Crate datafusion_materialized_views 

Source
Expand description

§datafusion-materialized-views

datafusion-materialized-views provides robust algorithms and core functionality for working with materialized views in DataFusion.

§Key Features

  • Incremental View Maintenance: Efficiently tracks dependencies between Hive-partitioned tables and their materialized views, allowing users to determine which partitions need to be refreshed when source data changes.
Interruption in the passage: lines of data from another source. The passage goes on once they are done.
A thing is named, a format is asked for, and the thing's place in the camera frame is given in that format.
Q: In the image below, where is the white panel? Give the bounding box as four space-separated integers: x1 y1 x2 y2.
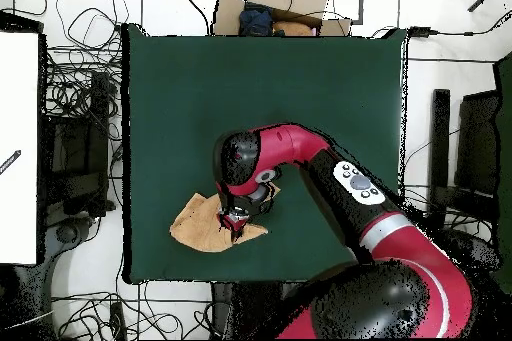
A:
0 31 40 265

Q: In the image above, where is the black metal frame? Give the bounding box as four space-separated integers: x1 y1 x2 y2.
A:
427 88 501 231

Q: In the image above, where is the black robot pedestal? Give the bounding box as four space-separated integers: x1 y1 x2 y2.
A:
210 281 297 340

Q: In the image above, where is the orange garment in box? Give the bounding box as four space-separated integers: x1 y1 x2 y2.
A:
272 20 315 37

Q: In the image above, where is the black looped cable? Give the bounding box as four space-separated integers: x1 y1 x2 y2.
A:
54 0 131 53

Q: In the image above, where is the dark blue garment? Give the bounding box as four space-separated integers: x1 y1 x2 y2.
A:
238 2 275 37

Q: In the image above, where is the black metal stand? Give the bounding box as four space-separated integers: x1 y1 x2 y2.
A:
39 71 116 219

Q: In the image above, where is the black marker pen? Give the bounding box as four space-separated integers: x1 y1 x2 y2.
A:
0 149 22 176

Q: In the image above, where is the grey chair base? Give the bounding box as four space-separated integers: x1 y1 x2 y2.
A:
43 216 95 274
439 227 502 276

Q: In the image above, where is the dark green table cloth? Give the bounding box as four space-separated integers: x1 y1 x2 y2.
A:
121 23 409 285

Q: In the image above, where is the black adapter cable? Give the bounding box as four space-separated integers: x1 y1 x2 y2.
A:
429 10 512 37

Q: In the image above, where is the green cloth on side table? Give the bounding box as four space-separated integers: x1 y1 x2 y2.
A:
473 51 512 295

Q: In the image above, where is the black slim power strip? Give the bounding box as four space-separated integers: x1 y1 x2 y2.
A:
109 301 128 341

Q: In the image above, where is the orange terry towel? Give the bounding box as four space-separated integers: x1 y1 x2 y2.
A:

This is achieved via UDTFs such as mv_dependencies and stale_files.
  • Query Rewriting: Implements a view matching optimizer that rewrites queries to automatically leverage materialized views when beneficial, based on the techniques described in the paper.
  • Pluggable Metadata Sources: Supports custom metadata sources for incremental view maintenance, with default support for object store metadata via the FileMetadata and RowMetadataRegistry components.
  • Extensible Table Abstractions: Defines traits such as ListingTableLike and Materialized to abstract over Hive-partitioned tables and materialized views, enabling custom implementations and easy registration for use in the maintenance and rewriting logic.

§Typical Workflow

  1. Define and Register Views: Implement a custom table type that implements the Materialized trait, and register it using register_materialized.
  2. Metadata Initialization: Set up FileMetadata and RowMetadataRegistry to track file-level and row-level metadata.
  3. Dependency Tracking: Use the mv_dependencies UDTF to generate build graphs for materialized views, and stale_files to identify partitions that require recomputation.
  4. Query Optimization: Enable the query rewriting optimizer to transparently rewrite queries to use materialized views where possible.

§Example

See the README and integration tests for a full walkthrough of setting up and maintaining a materialized view, including dependency tracking and query rewriting.

§Limitations

  • Currently supports only Hive-partitioned tables in object storage, with the smallest update unit being a file.
  • Future work may generalize to other storage backends and partitioning schemes.

§References

Modules§

materialized
Code for incremental view maintenance against Hive-partitioned tables.
rewrite
An implementation of Query Rewriting, an optimization that rewrites queries to make use of materialized views.

Structs§

MaterializedConfig
Configuration options for materialized view related features.